La course au drapeau
Vendredi 13 janvier 2012 - 15:03
La désignation de l'athlète invité à porter le drapeau tricolore lors de la cérémonie d'ouverture des Jeux olympiques de Londres reste en suspens. Le Comité national olympique et sportif français (CNOSF) est allé jusqu'à créer un groupe de travail sur le sujet.
Ils sont six. Denis Masseglia, président du CNOSF, Jean-Luc Rougé, vice-président du CNOSF, Bernard Amsalem, chef de mission pour Londres 2012, Jacques Rey, président du collège des fédérations olympiques, Isabelle Sévérino coprésidente de la commission des athlètes avec Tony Estanguet, qui a remplacé le désormais ministre David Douillet et qui fut surtout le dernier porte-drapeau français aux JO d'été. C'est à eux de régler la question qui cette année semble poser problème. Traditionnellement, l'identité du premier athlète français à pénétrer dans le stade olympique est annoncée à 100 jours de l'ouverture des Jeux soit, cette année, le 18 avril. A quatre jours du premier tour de l'élection présidentielle, la date tombe mal pour le CNOSF qui ambitionne de s'offrir le Stade de France et les caméras de France Télévisions pour l'occasion. Une chose est sûre : "on ne va pas dépasser J-100", assure Masseglia. Une date qui, comme d'habitude, exclut certains sportifs non encore assurés de leur participation à commencer par les athlètes qui jouent leur billet pour Londres en juin mais contraint tout de même à attendre les qualifications de la natation, fin mars.
Un seul candidat s'est ouvertement déclaré : le basketteur Tony Parker, qui a appelé dès l'automne Tony Estanguet pour prendre des renseignements sur la fonction. Le lobbying du joueurs des San Antonio Spurs agacerait les olympiens anonymes qui "votent" Laura Flessel (escrime), Julien Absalon (VTT) ou Alain Bernard (natation), autant de champions olympiques qui, eux, attendent le coup de fil.

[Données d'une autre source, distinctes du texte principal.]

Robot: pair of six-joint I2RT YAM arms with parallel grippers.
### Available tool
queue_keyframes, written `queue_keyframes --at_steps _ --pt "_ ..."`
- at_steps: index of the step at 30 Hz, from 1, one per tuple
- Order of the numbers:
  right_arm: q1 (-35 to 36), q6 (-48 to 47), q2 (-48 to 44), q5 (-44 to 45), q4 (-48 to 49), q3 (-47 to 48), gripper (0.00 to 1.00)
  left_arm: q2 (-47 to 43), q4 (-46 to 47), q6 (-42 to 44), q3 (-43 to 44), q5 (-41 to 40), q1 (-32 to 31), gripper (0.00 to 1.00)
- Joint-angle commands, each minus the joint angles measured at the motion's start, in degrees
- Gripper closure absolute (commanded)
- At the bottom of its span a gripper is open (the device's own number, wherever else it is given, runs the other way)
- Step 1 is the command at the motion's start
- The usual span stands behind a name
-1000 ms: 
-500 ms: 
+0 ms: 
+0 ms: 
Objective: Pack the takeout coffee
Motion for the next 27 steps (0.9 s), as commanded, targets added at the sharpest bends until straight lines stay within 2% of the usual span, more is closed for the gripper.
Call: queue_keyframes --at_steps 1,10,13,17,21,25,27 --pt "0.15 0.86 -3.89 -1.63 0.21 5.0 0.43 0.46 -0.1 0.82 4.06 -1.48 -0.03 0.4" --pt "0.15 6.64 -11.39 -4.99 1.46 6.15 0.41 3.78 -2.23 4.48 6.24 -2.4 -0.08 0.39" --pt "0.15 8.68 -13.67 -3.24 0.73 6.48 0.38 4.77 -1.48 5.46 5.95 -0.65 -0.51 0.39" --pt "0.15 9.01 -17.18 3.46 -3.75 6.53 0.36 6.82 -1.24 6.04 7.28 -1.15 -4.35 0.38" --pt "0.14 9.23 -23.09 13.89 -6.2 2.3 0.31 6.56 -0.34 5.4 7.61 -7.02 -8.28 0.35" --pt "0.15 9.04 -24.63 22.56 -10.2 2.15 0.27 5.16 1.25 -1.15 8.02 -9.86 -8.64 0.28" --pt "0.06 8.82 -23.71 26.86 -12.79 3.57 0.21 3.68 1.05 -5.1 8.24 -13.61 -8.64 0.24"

Pour le CNOSF, le choix est tout à la fois stratégique et philosophique puisqu'il privilégiera le sport-spectacle ou l'olympisme, après cinq éditions marquées par une même logique si l'on excepte l'honneur fait à Jackson Richardson (handball) en 2004 - Jean-François Lamour (escrime) en 1992, Marie-José Pérec (athlétisme) en 1996, David Douillet (judo) en 2000 et Tony Estanguet (canoë) en 2008 étaient tous champions olympiques. Il sera également lourd de conséquence pour l'intéressé. En lice pour un troisième titre aux JO de Pékin, Estanguet avait "coulé" lors de sa compétition, sans pouvoir déterminer vraiment le rôle de son statut de porte-drapeau dans son naufrage. Les dates des compétitions peuvent également jouer un rôle. Dans ce cas, Bernard ne part pas favori. Le fait d'entrer rapidement en compétition pourrait le desservir. Un homme pourrait mettre tout le monde d'accord : Nikola Karabatic. Si le fait que Richardson était porte-drapeau en 2004 est un handicap, le meilleur joueur du monde de handball rempli plusieurs critères pour cette fonction. Notamment celle d'avoir tout gagné avec l'équipe nationale. A moins que Teddy Riner, 22 ans, ne devance l'appel de Rio en 2016 pour conduire la délégation française de 2012.